TJR, the problem with that job description is that there's enough of the GOP's base who would never support a candidate with most of those characteristics.



"Supporting women's rights"? REJECTION.



"Equal rights for gays"? REJECTION.



"Ties to Hollywod"? "Ties to Detroit"? "Ties to the black community"? "Latino descent"? REJECTION, REJECTION, REJECTION, REJECTION.



As Mike Huckabee said on election night--until the GOP conservative base finds a way to be more accepting of groups/ideologies like these, they're going to struggle more and more to win national elections or hold/attain Congressional majorities.
 
The old guard GOP is irrellevant.
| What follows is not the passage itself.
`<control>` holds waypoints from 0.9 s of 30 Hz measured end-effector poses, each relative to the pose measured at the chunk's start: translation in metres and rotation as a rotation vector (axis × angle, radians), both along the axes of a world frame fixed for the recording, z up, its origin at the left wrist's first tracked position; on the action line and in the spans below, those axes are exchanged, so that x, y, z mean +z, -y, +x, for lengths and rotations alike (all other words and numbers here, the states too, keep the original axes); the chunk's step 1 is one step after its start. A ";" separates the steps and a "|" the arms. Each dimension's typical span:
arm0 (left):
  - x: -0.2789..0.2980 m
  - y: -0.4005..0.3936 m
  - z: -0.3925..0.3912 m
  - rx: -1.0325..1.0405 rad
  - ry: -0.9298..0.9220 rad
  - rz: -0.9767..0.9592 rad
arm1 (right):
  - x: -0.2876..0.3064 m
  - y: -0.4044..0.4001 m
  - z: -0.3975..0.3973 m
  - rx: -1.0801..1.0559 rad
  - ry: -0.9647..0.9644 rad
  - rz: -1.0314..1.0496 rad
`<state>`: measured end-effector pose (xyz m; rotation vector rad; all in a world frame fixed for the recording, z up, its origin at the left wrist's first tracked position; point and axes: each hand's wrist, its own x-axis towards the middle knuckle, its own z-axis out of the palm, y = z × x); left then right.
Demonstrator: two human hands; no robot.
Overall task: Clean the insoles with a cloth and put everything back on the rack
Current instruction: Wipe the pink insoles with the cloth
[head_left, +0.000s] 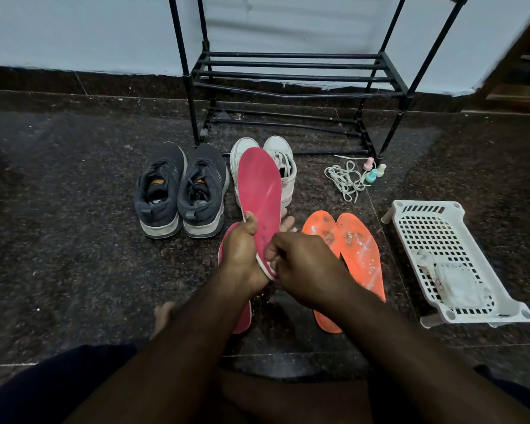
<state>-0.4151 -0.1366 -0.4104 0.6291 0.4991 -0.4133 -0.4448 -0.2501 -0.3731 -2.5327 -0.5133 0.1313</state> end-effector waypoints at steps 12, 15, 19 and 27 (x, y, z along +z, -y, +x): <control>-0.001 -0.005 0.004 0.028 0.003 -0.089 | 0.001 0.000 -0.002 -0.039 -0.033 0.157; -0.007 -0.004 0.006 0.071 -0.006 -0.079 | -0.002 -0.001 -0.005 -0.049 -0.040 0.245; -0.005 0.004 -0.001 0.028 -0.025 -0.079 | -0.006 -0.007 0.000 -0.078 0.077 0.281; -0.002 -0.001 0.003 0.004 -0.068 -0.064 | 0.004 0.002 -0.003 -0.001 -0.220 0.373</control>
Unless the GOP stops worrying about people's sex lives, womens' bodies, and people who look different, they will continue to fade into oblivion. Huckabee has it right.
 
Bill V, Gavin,



You guys get it.



The "old" GOP would never allow such, but if they don't relax those things that they cannot change (women's reproductive rights, gay rights, reaching out to people that aren't "old white guys") then they will continue to lose election after election.



People here that voted for Romney, that wish he won, and that didn't want another 4 years of Obama *AND* resonate with the issues listed and support the tradtional GOP stance on said issue, I submit that your bias is what keeps the GOP from moving forward. You are why Romney lost.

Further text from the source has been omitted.